Le livre «Le secret de la poupée russe» présenté dans son catalogue sous le nom de «Fiction policière et mystère», exige de celui qui le présente ou l’analyse un soin particulier, comme ne pas révéler de données qui rompent le suspense et les surprises des révélations finales. Je préviens toutefois que, si ce roman est classé dans la catégorie des policiers, il faut bien préciser qu’un roman comme policier n’est pas fatalement épuisé lors du dévoilement de ses données cachées ou de la conclusion de son complot. Le roman que vous êtes sur le point de lire, tout en conservant les caractéristiques héritées du genre policier, telles que le rythme intense et presque stressant de la révélation de la criminalité, est un récit qui conduit le lecteur à une réflexion sur des problèmes nationaux, tels que injustices sociales et préjugés toujours présents au Brésil et transnationaux, en tant que conceptions de la vie dans l’ancien et le nouveau monde, similitudes et différences entre le printemps 1968 en Europe et dans les pays périphériques du monde, en particulier en Amérique latine, dans les années soixante, soixante-dix et quatre-vingt, sous une dictature militaire, ainsi que des questions intéressant l’être humain, quelles que soient sa latitude et sa longitude, de l’hémisphère nord et de l’hémisphère sud, telles que l’amour et la haine, la démocratie et la dictature, le droit et l’injustice.
«Le secret de la poupée russe» ne semble pas être un premier roman du genre roman, mais une œuvre mature enrichie par la maîtrise de l’écriture et des techniques narratives contemporaines, telles que l’utilisation de textes fragmentés et la non-linéarité du temps. en zigzag, sur le mélange harmonieux de langues différentes pour différents narrateurs, sur la conception du narrateur non omniscient, qui construit ses connaissances par une écoute attentive et analytique du discours d’autres narrateurs, sur l’utilisation de matériaux linguistiques non littéraires, à l’intertextualité avec d’autres genres littéraires, poésie, paroles de chansons, correspondances etc.

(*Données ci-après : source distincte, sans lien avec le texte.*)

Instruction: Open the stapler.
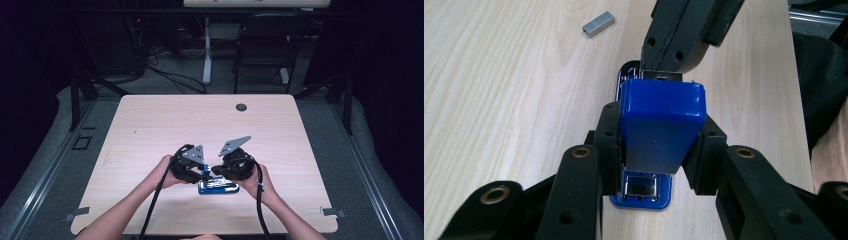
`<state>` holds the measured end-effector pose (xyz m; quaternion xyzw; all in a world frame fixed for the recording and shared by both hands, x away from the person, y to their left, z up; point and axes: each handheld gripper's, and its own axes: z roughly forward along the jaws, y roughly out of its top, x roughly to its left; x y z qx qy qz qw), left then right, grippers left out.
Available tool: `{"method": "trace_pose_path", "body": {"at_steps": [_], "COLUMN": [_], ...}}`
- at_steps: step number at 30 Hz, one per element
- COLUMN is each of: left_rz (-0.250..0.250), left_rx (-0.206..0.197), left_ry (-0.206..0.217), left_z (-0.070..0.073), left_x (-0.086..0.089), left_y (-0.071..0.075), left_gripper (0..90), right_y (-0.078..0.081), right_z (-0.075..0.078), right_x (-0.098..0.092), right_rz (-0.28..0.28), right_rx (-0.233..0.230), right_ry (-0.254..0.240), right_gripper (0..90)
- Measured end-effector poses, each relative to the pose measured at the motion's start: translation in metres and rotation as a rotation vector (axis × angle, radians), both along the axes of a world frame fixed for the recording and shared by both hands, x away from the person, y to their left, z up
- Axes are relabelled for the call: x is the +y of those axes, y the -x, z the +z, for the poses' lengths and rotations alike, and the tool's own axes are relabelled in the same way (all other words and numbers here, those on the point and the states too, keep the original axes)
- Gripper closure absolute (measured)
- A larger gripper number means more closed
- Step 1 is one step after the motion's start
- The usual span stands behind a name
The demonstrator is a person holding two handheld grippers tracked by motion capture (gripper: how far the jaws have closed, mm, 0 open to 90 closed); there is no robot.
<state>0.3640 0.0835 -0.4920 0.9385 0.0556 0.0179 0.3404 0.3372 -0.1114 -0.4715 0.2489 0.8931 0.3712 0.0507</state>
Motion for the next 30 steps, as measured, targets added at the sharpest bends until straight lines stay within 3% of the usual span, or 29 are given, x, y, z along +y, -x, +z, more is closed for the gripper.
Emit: {"method": "trace_pose_path", "body": {"at_steps": [8,14,22,30], "left_rz": [0.001,-0.005,0.0,-0.027], "left_rx": [0.004,-0.004,-0.036,-0.033], "left_ry": [-0.005,-0.009,-0.039,-0.049], "left_z": [0.001,0.003,-0.003,-0.004], "left_x": [-0.003,-0.01,-0.021,-0.021], "left_y": [-0.001,-0.001,-0.001,-0.002], "left_gripper": [64.4,58.5,63.0,65.6], "right_y": [-0.001,-0.001,0.0,0.0], "right_z": [0.0,0.0,0.001,0.001], "right_x": [0.001,0.001,0.001,0.001], "right_rz": [0.001,0.0,-0.005,0.001], "right_rx": [-0.008,-0.011,-0.005,-0.006], "right_ry": [0.009,0.008,0.019,0.014], "right_gripper": [90.0,90.0,90.0,90.0]}}
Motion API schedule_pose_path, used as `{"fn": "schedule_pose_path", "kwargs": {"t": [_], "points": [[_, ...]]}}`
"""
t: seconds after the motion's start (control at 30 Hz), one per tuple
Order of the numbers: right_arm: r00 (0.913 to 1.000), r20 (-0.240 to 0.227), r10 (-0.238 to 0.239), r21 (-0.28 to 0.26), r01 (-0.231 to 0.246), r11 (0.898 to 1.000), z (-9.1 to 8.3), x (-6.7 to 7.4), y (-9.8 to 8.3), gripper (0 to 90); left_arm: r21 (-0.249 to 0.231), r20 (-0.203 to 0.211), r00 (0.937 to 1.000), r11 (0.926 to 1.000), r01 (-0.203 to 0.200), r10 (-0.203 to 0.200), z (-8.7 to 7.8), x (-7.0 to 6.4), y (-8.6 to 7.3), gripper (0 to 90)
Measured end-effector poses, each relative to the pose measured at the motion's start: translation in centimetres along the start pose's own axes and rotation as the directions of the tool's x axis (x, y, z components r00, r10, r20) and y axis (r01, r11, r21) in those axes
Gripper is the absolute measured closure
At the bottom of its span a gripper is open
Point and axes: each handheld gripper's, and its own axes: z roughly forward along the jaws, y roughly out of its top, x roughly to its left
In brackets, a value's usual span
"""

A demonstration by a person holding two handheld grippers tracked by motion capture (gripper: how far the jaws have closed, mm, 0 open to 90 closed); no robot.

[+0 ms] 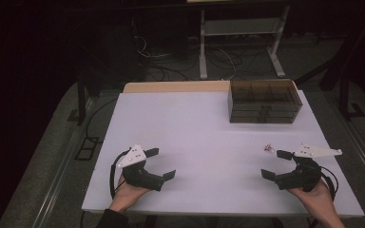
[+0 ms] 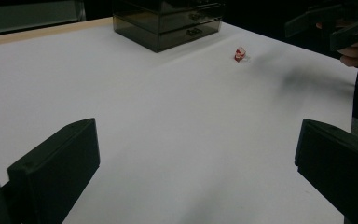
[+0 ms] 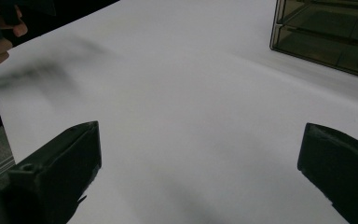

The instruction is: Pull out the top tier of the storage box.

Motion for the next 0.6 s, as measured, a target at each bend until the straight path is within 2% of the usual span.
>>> {"fn": "schedule_pose_path", "kwargs": {"t": [0.6], "points": [[0.9998, 0.002, 0.017, 0.023, -0.017, 1.0, -0.2, -0.5, 1.7, 0.0, 0.0, 0.0, 1.0, 1.0, -0.002, 0.002, 0.0, 0.0, 0.0, 0.0]]}}
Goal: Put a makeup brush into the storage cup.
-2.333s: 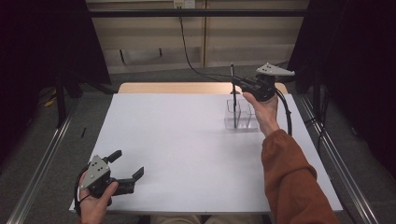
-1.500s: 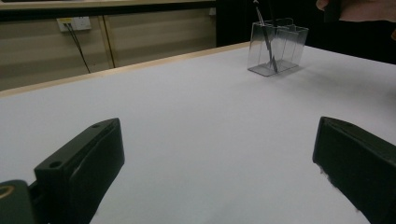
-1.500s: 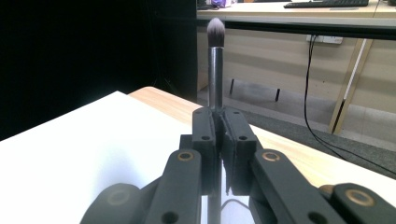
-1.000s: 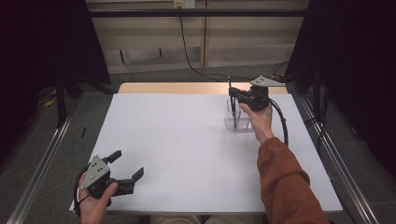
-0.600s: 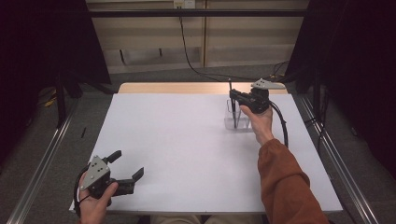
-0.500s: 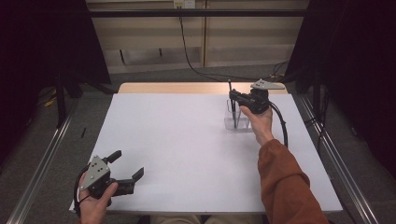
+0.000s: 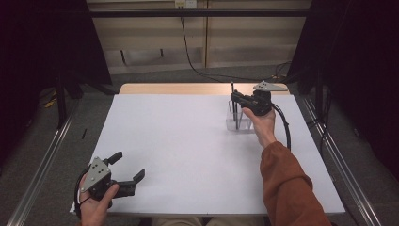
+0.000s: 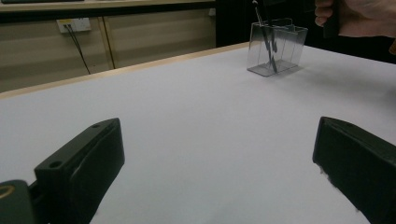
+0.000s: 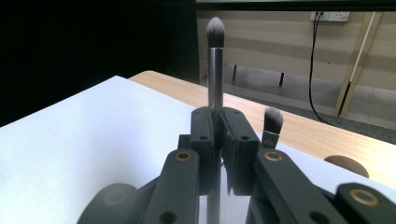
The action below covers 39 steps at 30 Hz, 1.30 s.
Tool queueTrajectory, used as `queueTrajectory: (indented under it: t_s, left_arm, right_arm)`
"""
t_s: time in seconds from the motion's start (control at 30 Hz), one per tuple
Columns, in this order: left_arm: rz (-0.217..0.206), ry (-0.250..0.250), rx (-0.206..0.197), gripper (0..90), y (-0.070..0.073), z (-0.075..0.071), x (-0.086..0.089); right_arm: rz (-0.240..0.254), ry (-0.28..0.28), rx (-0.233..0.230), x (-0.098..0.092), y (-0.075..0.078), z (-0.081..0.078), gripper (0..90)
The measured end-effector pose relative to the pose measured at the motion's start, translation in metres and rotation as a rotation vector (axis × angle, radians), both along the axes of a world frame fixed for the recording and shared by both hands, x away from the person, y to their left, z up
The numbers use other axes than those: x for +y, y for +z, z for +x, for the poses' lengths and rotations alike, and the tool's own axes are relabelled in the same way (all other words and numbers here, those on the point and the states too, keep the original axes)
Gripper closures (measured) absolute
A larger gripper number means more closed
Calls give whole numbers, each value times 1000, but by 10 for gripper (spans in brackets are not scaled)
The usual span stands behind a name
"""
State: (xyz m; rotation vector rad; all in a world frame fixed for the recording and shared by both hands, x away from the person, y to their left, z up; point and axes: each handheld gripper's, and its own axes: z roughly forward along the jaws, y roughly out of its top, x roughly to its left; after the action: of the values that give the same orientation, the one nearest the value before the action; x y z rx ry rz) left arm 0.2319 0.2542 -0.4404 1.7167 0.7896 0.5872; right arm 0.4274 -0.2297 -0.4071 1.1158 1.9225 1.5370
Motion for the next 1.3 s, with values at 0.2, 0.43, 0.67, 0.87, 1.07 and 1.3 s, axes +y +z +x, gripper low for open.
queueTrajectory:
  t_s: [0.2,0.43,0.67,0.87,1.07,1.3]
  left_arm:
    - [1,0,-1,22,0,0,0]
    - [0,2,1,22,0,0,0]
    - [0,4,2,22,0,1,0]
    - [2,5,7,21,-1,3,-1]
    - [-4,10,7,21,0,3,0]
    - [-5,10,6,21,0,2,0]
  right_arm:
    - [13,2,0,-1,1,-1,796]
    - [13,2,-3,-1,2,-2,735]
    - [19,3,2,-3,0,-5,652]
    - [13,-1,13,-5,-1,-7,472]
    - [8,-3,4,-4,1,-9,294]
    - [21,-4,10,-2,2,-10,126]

Longue romance de près de 400 pages, «Le secret de la poupée russe» garde l’intérêt de lire de la première à la dernière page et révèle un nouveau romancier dans notre Ceará, qui a dans le travail de Rachel de Queiroz et Ana Miranda mieux connu et respecté dans le genre.
Honorée d’avoir été choisie par Celma Prata pour être sa marraine dans ce baptême littéraire, je lui souhaite un avenir prospère dans la création et la publication de ses prochains romans. Une étoile brille dans la littérature de Ceará!